This, in response to Republican-authored laws passed recently in Alabama, Georgia, Missouri and elsewhere that severely restrict access to abortions.

Yet the poll also shows those new laws are favored by only a minority of Americans. Just a third questioned said they back so-called “heartbeat laws” that prohibit abortions after heart activity is detected in the womb, typically around six to eight weeks into a pregnancy. That can occur before a woman realizes she’s pregnant.

And less than a quarter support making it a crime for a doctor to perform an abortion, which is included in Alabama’s measure that bans nearly all abortions.

The passage of restrictive abortion laws has energized many of the Democratic presidential contenders, who’ve railed against the measures and vowed to protect Roe v. Wade.
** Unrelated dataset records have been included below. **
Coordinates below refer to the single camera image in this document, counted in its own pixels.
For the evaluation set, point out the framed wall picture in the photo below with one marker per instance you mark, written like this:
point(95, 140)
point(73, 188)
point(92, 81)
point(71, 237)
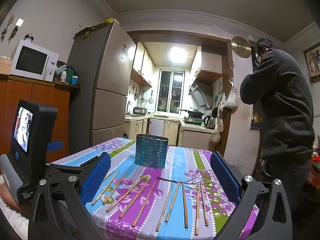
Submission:
point(312, 62)

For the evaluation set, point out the floral striped tablecloth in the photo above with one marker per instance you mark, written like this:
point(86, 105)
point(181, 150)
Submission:
point(175, 160)

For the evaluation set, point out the fridge magnet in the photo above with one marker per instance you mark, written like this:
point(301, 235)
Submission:
point(123, 52)

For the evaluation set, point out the wooden upper kitchen cabinet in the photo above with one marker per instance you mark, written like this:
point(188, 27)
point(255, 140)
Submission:
point(208, 62)

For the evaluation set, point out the pale green box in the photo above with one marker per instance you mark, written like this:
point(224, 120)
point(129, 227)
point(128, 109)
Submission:
point(62, 68)

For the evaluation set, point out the dark green cloth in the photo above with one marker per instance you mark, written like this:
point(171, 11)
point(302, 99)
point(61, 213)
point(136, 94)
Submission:
point(87, 30)

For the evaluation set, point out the orange wooden cabinet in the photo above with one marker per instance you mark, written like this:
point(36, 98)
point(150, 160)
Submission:
point(50, 110)

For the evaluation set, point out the black ladle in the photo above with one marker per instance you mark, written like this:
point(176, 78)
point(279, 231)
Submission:
point(214, 111)

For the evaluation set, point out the steel range hood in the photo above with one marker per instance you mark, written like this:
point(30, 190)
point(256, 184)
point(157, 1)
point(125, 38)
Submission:
point(200, 95)

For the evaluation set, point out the white wall socket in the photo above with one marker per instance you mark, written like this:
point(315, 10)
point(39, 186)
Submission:
point(19, 22)

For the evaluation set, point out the gas stove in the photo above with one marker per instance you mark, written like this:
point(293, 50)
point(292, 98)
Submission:
point(192, 121)

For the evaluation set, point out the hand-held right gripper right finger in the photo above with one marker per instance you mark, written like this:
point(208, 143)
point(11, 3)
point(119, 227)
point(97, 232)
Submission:
point(225, 177)

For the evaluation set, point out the hanging round strainer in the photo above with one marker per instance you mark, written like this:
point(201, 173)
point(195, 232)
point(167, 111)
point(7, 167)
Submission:
point(151, 100)

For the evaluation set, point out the white microwave oven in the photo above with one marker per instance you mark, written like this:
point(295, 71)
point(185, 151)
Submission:
point(30, 60)

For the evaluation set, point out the kitchen ceiling light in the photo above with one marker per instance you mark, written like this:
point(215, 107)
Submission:
point(178, 54)

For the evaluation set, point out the kitchen window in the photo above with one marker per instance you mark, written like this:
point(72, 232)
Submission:
point(171, 90)

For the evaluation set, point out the blue perforated utensil holder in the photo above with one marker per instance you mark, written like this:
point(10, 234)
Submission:
point(151, 152)

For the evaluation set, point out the yellow cloth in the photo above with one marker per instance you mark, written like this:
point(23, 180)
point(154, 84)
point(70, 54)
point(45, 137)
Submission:
point(110, 20)

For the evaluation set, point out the cream lower kitchen cabinets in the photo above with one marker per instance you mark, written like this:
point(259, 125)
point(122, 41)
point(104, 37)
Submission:
point(172, 130)

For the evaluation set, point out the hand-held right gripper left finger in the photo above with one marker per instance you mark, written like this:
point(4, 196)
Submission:
point(96, 177)

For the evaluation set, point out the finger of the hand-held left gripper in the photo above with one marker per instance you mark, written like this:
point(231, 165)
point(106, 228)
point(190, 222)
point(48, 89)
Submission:
point(60, 171)

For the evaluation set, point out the silver countertop appliance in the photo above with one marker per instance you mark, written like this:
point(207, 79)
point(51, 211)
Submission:
point(140, 110)

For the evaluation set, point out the cream kitchen cabinets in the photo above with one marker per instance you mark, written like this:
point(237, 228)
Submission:
point(142, 65)
point(172, 130)

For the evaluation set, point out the cream upper kitchen cabinets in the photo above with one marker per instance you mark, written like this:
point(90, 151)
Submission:
point(142, 65)

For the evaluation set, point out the small alarm clock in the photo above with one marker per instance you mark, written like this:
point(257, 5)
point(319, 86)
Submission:
point(29, 38)

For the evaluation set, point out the beige cloth bag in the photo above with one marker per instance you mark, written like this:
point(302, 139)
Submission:
point(217, 132)

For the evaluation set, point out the blue lidded jar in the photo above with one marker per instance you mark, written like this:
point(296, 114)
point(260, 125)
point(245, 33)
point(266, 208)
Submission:
point(74, 80)

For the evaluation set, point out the steel electric kettle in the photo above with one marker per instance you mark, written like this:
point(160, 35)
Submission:
point(209, 122)

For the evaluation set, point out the person's left forearm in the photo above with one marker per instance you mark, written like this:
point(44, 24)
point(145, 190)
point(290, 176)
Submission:
point(10, 220)

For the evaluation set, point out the hanging white cloth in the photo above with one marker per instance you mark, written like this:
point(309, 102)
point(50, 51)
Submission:
point(221, 105)

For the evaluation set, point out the black wok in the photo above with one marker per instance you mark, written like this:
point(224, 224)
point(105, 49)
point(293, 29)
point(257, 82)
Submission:
point(193, 113)

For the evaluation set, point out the row of wooden chopsticks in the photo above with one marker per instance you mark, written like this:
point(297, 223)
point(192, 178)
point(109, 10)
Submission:
point(184, 205)

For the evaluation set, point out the white plastic bag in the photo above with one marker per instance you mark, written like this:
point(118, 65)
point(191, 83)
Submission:
point(232, 100)

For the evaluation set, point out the beige container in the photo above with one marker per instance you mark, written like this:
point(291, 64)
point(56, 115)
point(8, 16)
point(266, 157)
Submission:
point(5, 66)

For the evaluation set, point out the dark wall poster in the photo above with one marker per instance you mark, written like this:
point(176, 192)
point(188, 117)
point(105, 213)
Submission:
point(255, 116)

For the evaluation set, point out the dark wooden sideboard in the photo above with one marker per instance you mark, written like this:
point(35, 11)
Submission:
point(313, 177)

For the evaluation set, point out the dark wall ornament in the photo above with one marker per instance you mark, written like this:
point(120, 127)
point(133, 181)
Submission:
point(4, 33)
point(13, 32)

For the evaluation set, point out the grey refrigerator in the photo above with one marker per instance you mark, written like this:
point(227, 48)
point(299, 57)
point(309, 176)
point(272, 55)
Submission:
point(107, 67)

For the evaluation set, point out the round gold wall plate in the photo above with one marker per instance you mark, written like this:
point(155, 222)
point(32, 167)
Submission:
point(240, 47)
The poll’s release comes on the same week that Biden – the clear front-runner right now in the Democratic presidential nomination race – flip-flopped his position on the Hyde Amendment. Biden dropped his longtime support for the measure that blocks federal funds from being used for most abortions, after a loud chorus of criticism from many of his 2020 Democratic rivals over his support for the Hyde Amendment.

The PBS NewsHour, NPR, and Marist poll used live telephone operators to survey 944 adults nationwide. The survey’s sampling error is plus or minus 4.5 percentage points.